Para produtores, frigoríficos e exportadores de proteína animal, o reconhecimento representa um avanço na agenda sanitária e comercial entre Brasil e Rússia. A medida reforça a confiança no sistema brasileiro de defesa agropecuária e pode contribuir para ampliar as condições de acesso de produtos nacionais ao mercado russo.
Reconhecimento acompanha avanço sanitário
A decisão russa ocorre após o Brasil alcançar o reconhecimento internacional de país livre de febre aftosa sem vacinação pela OMSA. Esse status é considerado estratégico para a pecuária brasileira, porque fortalece a imagem sanitária do país diante de mercados importadores.
Segundo o comunicado, o resultado deriva do trabalho conjunto do Ministério da Agricultura e Pecuária (Mapa) e do Ministério das Relações Exteriores (MRE).
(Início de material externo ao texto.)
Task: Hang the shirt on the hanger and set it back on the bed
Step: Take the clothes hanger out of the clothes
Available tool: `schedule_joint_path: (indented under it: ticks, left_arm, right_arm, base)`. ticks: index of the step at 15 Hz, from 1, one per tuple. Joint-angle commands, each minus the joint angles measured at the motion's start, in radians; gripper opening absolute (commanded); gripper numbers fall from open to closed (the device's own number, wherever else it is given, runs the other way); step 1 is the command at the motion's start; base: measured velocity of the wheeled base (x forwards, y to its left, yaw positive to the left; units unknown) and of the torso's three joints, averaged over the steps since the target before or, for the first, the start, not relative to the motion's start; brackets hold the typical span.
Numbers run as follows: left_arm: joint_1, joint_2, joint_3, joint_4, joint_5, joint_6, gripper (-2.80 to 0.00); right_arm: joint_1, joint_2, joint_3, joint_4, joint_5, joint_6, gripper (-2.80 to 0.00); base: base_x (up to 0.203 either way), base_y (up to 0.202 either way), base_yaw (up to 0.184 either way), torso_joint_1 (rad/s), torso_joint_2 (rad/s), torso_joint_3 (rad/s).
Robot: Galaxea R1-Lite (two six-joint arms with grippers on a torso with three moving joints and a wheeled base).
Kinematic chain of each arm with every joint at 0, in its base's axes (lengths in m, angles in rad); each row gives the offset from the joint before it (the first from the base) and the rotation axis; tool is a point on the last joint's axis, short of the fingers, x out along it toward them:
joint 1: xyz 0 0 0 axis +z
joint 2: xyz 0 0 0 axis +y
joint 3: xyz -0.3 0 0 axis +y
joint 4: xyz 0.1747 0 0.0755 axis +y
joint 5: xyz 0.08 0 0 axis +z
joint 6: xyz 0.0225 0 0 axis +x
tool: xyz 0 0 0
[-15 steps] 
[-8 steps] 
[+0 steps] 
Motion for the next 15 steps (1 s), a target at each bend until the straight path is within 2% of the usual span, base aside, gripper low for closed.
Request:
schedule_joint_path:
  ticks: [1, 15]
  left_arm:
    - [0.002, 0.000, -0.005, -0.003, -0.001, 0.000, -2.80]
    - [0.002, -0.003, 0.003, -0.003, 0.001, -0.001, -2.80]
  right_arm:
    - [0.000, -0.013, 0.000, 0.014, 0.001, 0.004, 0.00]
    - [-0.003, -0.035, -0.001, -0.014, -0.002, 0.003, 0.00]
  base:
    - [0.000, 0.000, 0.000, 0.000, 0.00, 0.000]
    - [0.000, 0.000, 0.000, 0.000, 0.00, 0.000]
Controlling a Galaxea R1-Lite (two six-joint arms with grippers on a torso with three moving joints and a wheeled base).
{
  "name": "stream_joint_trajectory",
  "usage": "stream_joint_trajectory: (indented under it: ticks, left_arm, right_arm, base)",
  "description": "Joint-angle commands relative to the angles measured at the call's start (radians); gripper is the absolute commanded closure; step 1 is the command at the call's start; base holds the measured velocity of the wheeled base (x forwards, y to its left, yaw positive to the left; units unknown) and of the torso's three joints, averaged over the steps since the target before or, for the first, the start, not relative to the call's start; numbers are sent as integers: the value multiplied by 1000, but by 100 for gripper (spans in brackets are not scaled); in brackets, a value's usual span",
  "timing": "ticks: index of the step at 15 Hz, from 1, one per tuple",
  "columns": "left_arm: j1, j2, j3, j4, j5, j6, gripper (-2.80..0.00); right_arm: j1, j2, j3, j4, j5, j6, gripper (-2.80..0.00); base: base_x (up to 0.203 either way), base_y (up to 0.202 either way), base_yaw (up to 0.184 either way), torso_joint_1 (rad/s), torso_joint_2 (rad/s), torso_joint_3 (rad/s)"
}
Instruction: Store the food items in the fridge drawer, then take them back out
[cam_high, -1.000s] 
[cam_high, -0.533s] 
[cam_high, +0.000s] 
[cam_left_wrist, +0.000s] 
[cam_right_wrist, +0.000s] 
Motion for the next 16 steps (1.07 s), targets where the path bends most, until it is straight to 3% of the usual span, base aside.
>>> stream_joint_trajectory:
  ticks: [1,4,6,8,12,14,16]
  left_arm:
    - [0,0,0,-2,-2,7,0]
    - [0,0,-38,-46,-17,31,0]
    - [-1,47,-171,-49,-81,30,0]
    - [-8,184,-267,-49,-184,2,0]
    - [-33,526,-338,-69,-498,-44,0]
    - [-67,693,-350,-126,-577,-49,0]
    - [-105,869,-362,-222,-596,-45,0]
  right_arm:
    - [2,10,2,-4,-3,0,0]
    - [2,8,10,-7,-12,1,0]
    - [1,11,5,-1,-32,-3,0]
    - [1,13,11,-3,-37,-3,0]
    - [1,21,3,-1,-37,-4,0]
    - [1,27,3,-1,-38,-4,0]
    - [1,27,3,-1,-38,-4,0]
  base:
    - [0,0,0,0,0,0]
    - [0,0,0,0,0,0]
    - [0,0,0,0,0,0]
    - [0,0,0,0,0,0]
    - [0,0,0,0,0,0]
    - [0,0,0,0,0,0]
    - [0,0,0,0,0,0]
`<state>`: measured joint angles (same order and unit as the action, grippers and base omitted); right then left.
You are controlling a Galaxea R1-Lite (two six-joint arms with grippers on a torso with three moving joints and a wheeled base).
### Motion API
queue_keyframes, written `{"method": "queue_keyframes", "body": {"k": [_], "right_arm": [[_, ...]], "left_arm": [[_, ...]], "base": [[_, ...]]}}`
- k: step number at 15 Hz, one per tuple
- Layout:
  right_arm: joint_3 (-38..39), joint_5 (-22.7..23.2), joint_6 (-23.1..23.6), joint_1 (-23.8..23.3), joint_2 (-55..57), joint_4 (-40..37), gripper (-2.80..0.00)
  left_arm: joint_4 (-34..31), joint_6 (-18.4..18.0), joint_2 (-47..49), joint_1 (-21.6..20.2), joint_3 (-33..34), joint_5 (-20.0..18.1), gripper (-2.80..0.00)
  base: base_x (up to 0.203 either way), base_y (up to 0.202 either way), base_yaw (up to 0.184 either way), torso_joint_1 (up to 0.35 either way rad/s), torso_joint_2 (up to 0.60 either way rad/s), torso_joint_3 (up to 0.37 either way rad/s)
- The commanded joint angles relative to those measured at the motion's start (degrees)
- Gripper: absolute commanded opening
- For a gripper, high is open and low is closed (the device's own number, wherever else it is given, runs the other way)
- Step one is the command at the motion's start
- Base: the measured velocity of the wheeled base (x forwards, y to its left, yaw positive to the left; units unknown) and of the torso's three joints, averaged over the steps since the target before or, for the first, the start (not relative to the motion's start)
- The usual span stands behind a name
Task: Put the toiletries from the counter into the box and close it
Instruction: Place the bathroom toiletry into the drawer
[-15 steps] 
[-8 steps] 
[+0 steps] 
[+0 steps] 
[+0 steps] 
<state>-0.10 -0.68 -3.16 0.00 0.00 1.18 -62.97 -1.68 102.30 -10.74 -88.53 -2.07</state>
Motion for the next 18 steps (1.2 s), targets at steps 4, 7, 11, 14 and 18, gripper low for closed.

A atuação envolve negociações técnicas e diplomáticas para que parceiros comerciais reconheçam os avanços brasileiros em saúde animal.

Proteína animal pode ser beneficiada
Na prática, o reconhecimento não significa abertura automática de todos os produtos, mas melhora as condições sanitárias para negociações comerciais com a Rússia. As cadeias de proteína animal estão entre os segmentos que podem ser impactados, especialmente pela relevância da febre aftosa para o comércio internacional de carnes.
A febre aftosa é uma doença que afeta animais de casco fendido e tem forte peso nas regras sanitárias globais. Por isso, o reconhecimento de áreas ou países livres da doença é um fator importante para ampliar confiança, reduzir barreiras e fortalecer a competitividade em mercados externos.
Para o Brasil, a decisão reforça a posição do país como fornecedor relevante de proteína animal no comércio internacional. Ao mesmo tempo, mantém no centro da agenda a importância da vigilância, da defesa agropecuária e da manutenção dos controles sanitários que sustentam o novo status brasileiro.